• The problem
Nothing is to be altered. Print each record in full.

• Source data
──────────
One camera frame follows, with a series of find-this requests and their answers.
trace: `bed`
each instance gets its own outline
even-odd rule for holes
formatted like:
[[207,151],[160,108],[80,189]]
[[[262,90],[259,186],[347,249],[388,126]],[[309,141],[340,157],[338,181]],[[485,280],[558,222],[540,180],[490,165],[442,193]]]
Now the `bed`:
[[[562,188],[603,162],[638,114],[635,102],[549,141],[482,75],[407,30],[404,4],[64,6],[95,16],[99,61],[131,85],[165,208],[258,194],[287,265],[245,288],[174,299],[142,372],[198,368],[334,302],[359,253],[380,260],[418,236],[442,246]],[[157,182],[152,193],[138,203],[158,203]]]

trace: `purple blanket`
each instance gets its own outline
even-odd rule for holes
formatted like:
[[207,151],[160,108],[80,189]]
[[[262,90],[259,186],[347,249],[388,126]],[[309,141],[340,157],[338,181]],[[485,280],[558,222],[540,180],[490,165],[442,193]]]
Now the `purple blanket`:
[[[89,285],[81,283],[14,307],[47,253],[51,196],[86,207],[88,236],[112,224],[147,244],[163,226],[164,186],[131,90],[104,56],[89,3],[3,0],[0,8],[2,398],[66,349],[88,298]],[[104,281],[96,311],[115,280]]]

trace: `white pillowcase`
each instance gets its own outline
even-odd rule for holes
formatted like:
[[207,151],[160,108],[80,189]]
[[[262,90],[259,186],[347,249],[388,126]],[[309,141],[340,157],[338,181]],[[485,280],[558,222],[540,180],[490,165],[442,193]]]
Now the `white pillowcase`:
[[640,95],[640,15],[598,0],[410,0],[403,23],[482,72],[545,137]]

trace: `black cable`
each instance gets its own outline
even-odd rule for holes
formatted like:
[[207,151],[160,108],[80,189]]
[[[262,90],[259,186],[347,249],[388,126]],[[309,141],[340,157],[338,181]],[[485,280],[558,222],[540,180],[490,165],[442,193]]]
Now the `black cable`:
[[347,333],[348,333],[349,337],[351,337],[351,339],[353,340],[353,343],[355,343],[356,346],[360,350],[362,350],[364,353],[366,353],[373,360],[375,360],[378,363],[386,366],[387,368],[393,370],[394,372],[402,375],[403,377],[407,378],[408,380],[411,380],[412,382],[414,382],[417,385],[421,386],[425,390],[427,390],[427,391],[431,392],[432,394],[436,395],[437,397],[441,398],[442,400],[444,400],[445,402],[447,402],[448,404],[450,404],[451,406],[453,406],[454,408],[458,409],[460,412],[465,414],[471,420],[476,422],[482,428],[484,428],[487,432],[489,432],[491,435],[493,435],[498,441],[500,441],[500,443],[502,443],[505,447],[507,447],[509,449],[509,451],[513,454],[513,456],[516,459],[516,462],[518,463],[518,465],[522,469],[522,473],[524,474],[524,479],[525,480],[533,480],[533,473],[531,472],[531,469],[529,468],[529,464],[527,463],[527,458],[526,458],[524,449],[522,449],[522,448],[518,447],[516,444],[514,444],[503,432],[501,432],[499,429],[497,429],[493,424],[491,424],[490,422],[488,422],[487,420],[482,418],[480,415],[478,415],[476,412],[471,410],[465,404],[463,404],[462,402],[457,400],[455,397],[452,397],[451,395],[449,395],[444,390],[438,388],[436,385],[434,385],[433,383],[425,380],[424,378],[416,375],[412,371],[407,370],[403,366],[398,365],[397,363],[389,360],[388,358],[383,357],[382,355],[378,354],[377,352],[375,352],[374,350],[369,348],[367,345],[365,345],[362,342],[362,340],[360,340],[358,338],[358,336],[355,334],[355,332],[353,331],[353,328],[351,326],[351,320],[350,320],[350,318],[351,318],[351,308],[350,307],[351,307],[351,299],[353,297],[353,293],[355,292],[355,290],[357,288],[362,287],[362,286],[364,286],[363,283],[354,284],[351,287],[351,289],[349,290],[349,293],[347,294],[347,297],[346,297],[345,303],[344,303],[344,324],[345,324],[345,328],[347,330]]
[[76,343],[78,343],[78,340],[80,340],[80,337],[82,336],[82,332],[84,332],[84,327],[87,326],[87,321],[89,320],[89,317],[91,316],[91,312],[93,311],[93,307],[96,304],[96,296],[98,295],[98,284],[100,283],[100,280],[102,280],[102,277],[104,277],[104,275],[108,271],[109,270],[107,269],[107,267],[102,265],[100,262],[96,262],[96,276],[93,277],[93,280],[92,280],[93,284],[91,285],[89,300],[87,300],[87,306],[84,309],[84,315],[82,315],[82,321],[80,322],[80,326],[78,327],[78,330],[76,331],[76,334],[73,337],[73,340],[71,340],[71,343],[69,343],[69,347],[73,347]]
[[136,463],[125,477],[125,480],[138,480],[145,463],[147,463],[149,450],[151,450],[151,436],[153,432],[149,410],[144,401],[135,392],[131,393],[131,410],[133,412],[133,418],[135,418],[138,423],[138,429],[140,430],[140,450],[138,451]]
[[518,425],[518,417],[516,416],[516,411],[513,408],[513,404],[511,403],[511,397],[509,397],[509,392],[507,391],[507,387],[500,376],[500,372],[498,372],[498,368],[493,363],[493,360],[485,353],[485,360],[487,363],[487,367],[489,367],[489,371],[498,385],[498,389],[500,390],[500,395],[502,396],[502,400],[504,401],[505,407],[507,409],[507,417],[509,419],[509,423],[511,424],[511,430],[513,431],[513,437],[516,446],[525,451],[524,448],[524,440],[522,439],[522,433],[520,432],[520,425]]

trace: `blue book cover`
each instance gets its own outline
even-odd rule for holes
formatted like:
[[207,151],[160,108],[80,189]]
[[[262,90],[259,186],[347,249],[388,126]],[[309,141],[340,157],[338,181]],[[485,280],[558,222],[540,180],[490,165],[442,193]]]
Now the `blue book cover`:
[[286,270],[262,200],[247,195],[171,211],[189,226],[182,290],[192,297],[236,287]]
──────────
• Answer to this exercise
One camera frame follows, with a series of find-this requests and their answers.
trace: `bed`
each instance gets its own outline
even-odd rule for holes
formatted like:
[[207,151],[160,108],[80,189]]
[[[262,90],[259,186],[347,249],[388,126]],[[309,141],[340,157],[338,181]],[[485,280],[558,222],[540,180],[490,165],[442,193]]]
Now the `bed`:
[[[562,188],[603,162],[638,114],[635,102],[549,141],[482,75],[407,30],[404,4],[64,6],[95,16],[99,61],[131,85],[165,208],[258,194],[287,265],[245,288],[174,299],[142,372],[198,368],[334,302],[359,253],[380,260],[418,236],[442,246]],[[157,182],[152,193],[138,203],[158,203]]]

trace: `purple blanket`
each instance gets its own outline
even-odd rule for holes
formatted like:
[[207,151],[160,108],[80,189]]
[[[262,90],[259,186],[347,249],[388,126]],[[309,141],[340,157],[338,181]],[[485,280],[558,222],[540,180],[490,165],[442,193]]]
Now the `purple blanket`:
[[[89,285],[81,283],[14,307],[47,253],[51,196],[86,207],[88,236],[112,224],[147,244],[163,226],[164,186],[131,90],[104,56],[89,3],[3,0],[0,8],[2,398],[66,349],[88,298]],[[104,281],[96,311],[115,280]]]

trace: `white pillowcase`
each instance gets its own outline
even-odd rule for holes
formatted like:
[[207,151],[160,108],[80,189]]
[[[262,90],[259,186],[347,249],[388,126]],[[309,141],[340,157],[338,181]],[[485,280],[558,222],[540,180],[490,165],[442,193]]]
Now the `white pillowcase`:
[[640,95],[640,15],[598,0],[410,0],[403,23],[482,72],[545,137]]

trace: `black cable`
each instance gets its own outline
even-odd rule for holes
formatted like:
[[207,151],[160,108],[80,189]]
[[[262,90],[259,186],[347,249],[388,126]],[[309,141],[340,157],[338,181]],[[485,280],[558,222],[540,180],[490,165],[442,193]]]
Now the `black cable`:
[[347,333],[348,333],[349,337],[351,337],[351,339],[353,340],[353,343],[355,343],[356,346],[360,350],[362,350],[364,353],[366,353],[373,360],[375,360],[378,363],[386,366],[387,368],[393,370],[394,372],[402,375],[403,377],[407,378],[408,380],[411,380],[412,382],[414,382],[417,385],[421,386],[425,390],[427,390],[427,391],[431,392],[432,394],[436,395],[437,397],[441,398],[442,400],[444,400],[445,402],[447,402],[448,404],[450,404],[451,406],[453,406],[454,408],[458,409],[460,412],[465,414],[471,420],[476,422],[482,428],[484,428],[487,432],[489,432],[491,435],[493,435],[498,441],[500,441],[500,443],[502,443],[505,447],[507,447],[509,449],[509,451],[513,454],[513,456],[516,459],[516,462],[518,463],[518,465],[522,469],[522,473],[524,474],[524,479],[525,480],[533,480],[533,473],[531,472],[531,469],[529,468],[529,464],[527,463],[527,458],[526,458],[524,449],[522,449],[522,448],[518,447],[516,444],[514,444],[503,432],[501,432],[499,429],[497,429],[493,424],[491,424],[490,422],[488,422],[487,420],[482,418],[480,415],[478,415],[476,412],[471,410],[465,404],[463,404],[462,402],[457,400],[455,397],[452,397],[451,395],[449,395],[444,390],[438,388],[436,385],[434,385],[433,383],[425,380],[424,378],[416,375],[412,371],[407,370],[403,366],[398,365],[397,363],[389,360],[388,358],[383,357],[382,355],[378,354],[377,352],[375,352],[374,350],[369,348],[367,345],[365,345],[362,342],[362,340],[360,340],[358,338],[358,336],[355,334],[355,332],[353,331],[353,328],[351,326],[351,320],[350,320],[350,318],[351,318],[351,308],[350,307],[351,307],[351,299],[353,297],[353,293],[355,292],[355,290],[357,288],[362,287],[362,286],[364,286],[363,283],[354,284],[351,287],[351,289],[349,290],[349,293],[347,294],[347,297],[346,297],[345,303],[344,303],[344,324],[345,324],[345,328],[347,330]]
[[76,343],[78,343],[78,340],[80,340],[80,337],[82,336],[82,332],[84,332],[84,327],[87,326],[87,321],[89,320],[89,317],[91,316],[91,312],[93,311],[93,307],[96,304],[96,296],[98,295],[98,284],[100,283],[100,280],[102,280],[102,277],[104,277],[104,275],[108,271],[109,270],[107,269],[107,267],[102,265],[100,262],[96,262],[96,276],[93,277],[93,280],[92,280],[93,284],[91,285],[89,300],[87,300],[87,306],[84,309],[84,315],[82,315],[82,321],[80,322],[80,326],[78,327],[78,330],[76,331],[76,334],[73,337],[73,340],[71,340],[71,343],[69,343],[69,347],[73,347]]
[[136,463],[125,477],[125,480],[138,480],[145,463],[147,463],[149,450],[151,450],[151,436],[153,432],[149,410],[144,401],[135,392],[131,393],[131,410],[133,412],[133,418],[135,418],[138,423],[138,429],[140,430],[140,450],[138,451]]
[[518,425],[518,417],[516,416],[516,411],[513,408],[513,404],[511,403],[511,397],[509,397],[509,392],[507,391],[507,387],[500,376],[500,372],[498,372],[498,368],[493,363],[493,360],[485,353],[485,360],[487,363],[487,367],[489,367],[489,371],[498,385],[498,389],[500,390],[500,395],[502,396],[502,400],[504,401],[505,407],[507,409],[507,417],[509,419],[509,423],[511,424],[511,430],[513,431],[513,437],[516,446],[525,451],[524,448],[524,440],[522,439],[522,433],[520,432],[520,425]]

trace: `blue book cover`
each instance gets its own outline
even-odd rule for holes
formatted like:
[[207,151],[160,108],[80,189]]
[[[262,90],[259,186],[347,249],[388,126]],[[309,141],[340,157],[338,181]],[[485,280],[558,222],[540,180],[490,165],[442,193]]]
Now the `blue book cover`:
[[286,270],[262,200],[247,195],[171,211],[189,226],[182,290],[192,297],[236,287]]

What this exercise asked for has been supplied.